What the task asks:
Each entry, from beginning to end, is to be transcribed verbatim.

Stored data
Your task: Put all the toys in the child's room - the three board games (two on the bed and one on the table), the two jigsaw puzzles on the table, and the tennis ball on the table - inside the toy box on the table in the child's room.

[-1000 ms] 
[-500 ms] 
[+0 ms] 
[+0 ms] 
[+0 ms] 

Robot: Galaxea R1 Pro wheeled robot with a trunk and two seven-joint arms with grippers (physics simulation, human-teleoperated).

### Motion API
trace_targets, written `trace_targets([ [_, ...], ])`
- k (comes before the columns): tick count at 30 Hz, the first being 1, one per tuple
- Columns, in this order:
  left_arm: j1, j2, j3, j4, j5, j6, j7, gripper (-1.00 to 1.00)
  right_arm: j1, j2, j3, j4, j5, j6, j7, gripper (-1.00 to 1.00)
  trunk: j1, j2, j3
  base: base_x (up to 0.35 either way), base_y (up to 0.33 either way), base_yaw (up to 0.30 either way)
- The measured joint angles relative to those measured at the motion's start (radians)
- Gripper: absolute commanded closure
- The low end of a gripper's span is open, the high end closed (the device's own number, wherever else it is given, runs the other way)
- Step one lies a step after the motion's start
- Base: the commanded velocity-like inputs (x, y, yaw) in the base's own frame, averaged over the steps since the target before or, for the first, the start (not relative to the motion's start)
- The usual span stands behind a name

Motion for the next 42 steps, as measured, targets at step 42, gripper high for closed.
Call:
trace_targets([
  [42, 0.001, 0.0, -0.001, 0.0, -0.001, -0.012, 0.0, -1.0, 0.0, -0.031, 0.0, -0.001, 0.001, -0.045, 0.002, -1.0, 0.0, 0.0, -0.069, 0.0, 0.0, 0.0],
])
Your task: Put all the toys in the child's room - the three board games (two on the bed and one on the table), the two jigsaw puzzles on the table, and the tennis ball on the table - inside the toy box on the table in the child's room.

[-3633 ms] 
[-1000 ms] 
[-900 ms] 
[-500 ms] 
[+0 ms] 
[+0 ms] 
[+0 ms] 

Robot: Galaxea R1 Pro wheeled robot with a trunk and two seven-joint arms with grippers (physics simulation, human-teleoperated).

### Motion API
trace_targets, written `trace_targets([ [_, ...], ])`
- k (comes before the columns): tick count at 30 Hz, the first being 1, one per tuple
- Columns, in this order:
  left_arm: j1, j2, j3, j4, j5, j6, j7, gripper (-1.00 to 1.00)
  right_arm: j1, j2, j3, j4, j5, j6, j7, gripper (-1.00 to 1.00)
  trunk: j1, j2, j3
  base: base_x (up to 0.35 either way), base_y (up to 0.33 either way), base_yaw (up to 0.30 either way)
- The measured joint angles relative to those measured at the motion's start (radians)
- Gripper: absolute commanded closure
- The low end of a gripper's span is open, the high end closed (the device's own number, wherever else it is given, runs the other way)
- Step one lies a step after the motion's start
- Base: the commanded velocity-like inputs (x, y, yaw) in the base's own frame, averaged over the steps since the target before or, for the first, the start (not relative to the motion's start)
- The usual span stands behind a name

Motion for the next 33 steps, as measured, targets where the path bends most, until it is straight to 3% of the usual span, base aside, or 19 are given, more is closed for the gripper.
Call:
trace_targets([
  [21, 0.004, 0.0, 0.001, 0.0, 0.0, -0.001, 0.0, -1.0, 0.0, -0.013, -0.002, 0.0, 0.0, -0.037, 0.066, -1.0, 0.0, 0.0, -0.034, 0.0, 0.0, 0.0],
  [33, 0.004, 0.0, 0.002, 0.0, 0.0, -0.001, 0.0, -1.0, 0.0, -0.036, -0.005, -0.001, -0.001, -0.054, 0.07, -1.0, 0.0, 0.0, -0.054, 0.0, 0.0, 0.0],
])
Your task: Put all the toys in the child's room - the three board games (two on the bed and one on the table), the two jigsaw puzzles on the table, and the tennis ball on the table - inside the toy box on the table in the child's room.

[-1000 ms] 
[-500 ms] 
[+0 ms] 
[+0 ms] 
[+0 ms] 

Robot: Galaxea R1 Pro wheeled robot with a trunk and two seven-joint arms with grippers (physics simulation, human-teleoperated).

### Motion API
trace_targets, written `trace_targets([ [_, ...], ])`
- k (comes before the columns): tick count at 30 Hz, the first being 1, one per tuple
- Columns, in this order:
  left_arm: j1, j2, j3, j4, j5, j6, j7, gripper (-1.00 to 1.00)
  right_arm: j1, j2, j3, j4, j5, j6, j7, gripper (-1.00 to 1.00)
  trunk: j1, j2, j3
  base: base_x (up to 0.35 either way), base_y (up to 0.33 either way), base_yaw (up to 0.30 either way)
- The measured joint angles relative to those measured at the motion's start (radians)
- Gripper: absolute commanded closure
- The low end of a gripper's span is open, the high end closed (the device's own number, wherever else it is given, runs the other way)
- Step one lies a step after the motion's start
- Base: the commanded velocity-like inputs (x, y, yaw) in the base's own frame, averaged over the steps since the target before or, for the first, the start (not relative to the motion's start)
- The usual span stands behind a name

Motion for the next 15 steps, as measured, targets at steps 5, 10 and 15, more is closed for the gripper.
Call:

Answer area:
Your task: Put all the toys in the child's room - the three board games (two on the bed and one on the table), the two jigsaw puzzles on the table, and the tennis ball on the table - inside the toy box on the table in the child's room.

[-1000 ms] 
[-500 ms] 
[+0 ms] 
[+0 ms] 
[+0 ms] 

Robot: Galaxea R1 Pro wheeled robot with a trunk and two seven-joint arms with grippers (physics simulation, human-teleoperated).

### Motion API
trace_targets, written `trace_targets([ [_, ...], ])`
- k (comes before the columns): tick count at 30 Hz, the first being 1, one per tuple
- Columns, in this order:
  left_arm: j1, j2, j3, j4, j5, j6, j7, gripper (-1.00 to 1.00)
  right_arm: j1, j2, j3, j4, j5, j6, j7, gripper (-1.00 to 1.00)
  trunk: j1, j2, j3
  base: base_x (up to 0.35 either way), base_y (up to 0.33 either way), base_yaw (up to 0.30 either way)
- The measured joint angles relative to those measured at the motion's start (radians)
- Gripper: absolute commanded closure
- The low end of a gripper's span is open, the high end closed (the device's own number, wherever else it is given, runs the other way)
- Step one lies a step after the motion's start
- Base: the commanded velocity-like inputs (x, y, yaw) in the base's own frame, averaged over the steps since the target before or, for the first, the start (not relative to the motion's start)
- The usual span stands behind a name

Motion for the next 42 steps, as measured, targets at step 42, gripper high for closed.
Call:
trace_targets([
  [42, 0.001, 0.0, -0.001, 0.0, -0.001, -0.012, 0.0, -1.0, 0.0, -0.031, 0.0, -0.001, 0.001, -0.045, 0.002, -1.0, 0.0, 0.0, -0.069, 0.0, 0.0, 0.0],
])
Your task: Put all the toys in the child's room - the three board games (two on the bed and one on the table), the two jigsaw puzzles on the table, and the tennis ball on the table - inside the toy box on the table in the child's room.

[-3633 ms] 
[-1000 ms] 
[-900 ms] 
[-500 ms] 
[+0 ms] 
[+0 ms] 
[+0 ms] 

Robot: Galaxea R1 Pro wheeled robot with a trunk and two seven-joint arms with grippers (physics simulation, human-teleoperated).

### Motion API
trace_targets, written `trace_targets([ [_, ...], ])`
- k (comes before the columns): tick count at 30 Hz, the first being 1, one per tuple
- Columns, in this order:
  left_arm: j1, j2, j3, j4, j5, j6, j7, gripper (-1.00 to 1.00)
  right_arm: j1, j2, j3, j4, j5, j6, j7, gripper (-1.00 to 1.00)
  trunk: j1, j2, j3
  base: base_x (up to 0.35 either way), base_y (up to 0.33 either way), base_yaw (up to 0.30 either way)
- The measured joint angles relative to those measured at the motion's start (radians)
- Gripper: absolute commanded closure
- The low end of a gripper's span is open, the high end closed (the device's own number, wherever else it is given, runs the other way)
- Step one lies a step after the motion's start
- Base: the commanded velocity-like inputs (x, y, yaw) in the base's own frame, averaged over the steps since the target before or, for the first, the start (not relative to the motion's start)
- The usual span stands behind a name

Motion for the next 33 steps, as measured, targets where the path bends most, until it is straight to 3% of the usual span, base aside, or 19 are given, more is closed for the gripper.
Call:
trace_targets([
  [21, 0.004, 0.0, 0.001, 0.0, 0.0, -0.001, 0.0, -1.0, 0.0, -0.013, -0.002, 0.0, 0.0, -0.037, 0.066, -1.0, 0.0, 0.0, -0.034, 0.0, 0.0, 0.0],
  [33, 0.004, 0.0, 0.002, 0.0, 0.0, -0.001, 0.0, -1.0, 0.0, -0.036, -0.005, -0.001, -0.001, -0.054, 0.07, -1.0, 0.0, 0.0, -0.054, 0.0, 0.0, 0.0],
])
Your task: Put all the toys in the child's room - the three board games (two on the bed and one on the table), the two jigsaw puzzles on the table, and the tennis ball on the table - inside the toy box on the table in the child's room.

[-1000 ms] 
[-500 ms] 
[+0 ms] 
[+0 ms] 
[+0 ms] 

Robot: Galaxea R1 Pro wheeled robot with a trunk and two seven-joint arms with grippers (physics simulation, human-teleoperated).

### Motion API
trace_targets, written `trace_targets([ [_, ...], ])`
- k (comes before the columns): tick count at 30 Hz, the first being 1, one per tuple
- Columns, in this order:
  left_arm: j1, j2, j3, j4, j5, j6, j7, gripper (-1.00 to 1.00)
  right_arm: j1, j2, j3, j4, j5, j6, j7, gripper (-1.00 to 1.00)
  trunk: j1, j2, j3
  base: base_x (up to 0.35 either way), base_y (up to 0.33 either way), base_yaw (up to 0.30 either way)
- The measured joint angles relative to those measured at the motion's start (radians)
- Gripper: absolute commanded closure
- The low end of a gripper's span is open, the high end closed (the device's own number, wherever else it is given, runs the other way)
- Step one lies a step after the motion's start
- Base: the commanded velocity-like inputs (x, y, yaw) in the base's own frame, averaged over the steps since the target before or, for the first, the start (not relative to the motion's start)
- The usual span stands behind a name

Motion for the next 15 steps, as measured, targets at steps 5, 10 and 15, more is closed for the gripper.
Call:

No further work remains on this exercise.